Data shown:
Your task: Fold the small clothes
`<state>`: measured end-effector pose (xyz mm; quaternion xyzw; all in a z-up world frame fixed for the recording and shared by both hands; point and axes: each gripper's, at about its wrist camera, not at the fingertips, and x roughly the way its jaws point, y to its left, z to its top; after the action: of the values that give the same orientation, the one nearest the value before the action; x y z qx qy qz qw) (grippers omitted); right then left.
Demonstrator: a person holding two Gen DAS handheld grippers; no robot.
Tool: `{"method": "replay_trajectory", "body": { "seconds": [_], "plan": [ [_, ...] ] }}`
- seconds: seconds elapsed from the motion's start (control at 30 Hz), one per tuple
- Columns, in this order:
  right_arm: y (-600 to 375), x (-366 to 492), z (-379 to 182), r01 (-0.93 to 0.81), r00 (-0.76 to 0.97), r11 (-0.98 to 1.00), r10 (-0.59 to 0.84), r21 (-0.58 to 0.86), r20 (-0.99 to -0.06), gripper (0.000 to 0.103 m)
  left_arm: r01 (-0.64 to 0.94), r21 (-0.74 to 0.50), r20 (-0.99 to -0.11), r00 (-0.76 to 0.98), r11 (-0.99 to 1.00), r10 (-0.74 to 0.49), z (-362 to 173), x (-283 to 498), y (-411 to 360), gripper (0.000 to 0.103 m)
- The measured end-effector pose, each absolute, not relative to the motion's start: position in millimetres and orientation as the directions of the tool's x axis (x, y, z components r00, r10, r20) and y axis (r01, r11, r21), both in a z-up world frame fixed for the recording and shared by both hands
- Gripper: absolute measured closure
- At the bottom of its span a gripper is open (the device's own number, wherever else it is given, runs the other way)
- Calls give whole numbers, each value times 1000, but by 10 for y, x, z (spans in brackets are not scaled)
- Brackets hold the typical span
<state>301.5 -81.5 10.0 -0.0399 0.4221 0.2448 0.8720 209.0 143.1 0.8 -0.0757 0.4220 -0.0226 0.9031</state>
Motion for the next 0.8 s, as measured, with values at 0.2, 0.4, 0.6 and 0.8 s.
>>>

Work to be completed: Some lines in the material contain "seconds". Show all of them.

Expected answer:
Tool: `{"method": "replay_trajectory", "body": { "seconds": [_], "plan": [ [_, ...] ] }}`
- seconds: seconds elapsed from the motion's start (control at 30 Hz), one per tuple

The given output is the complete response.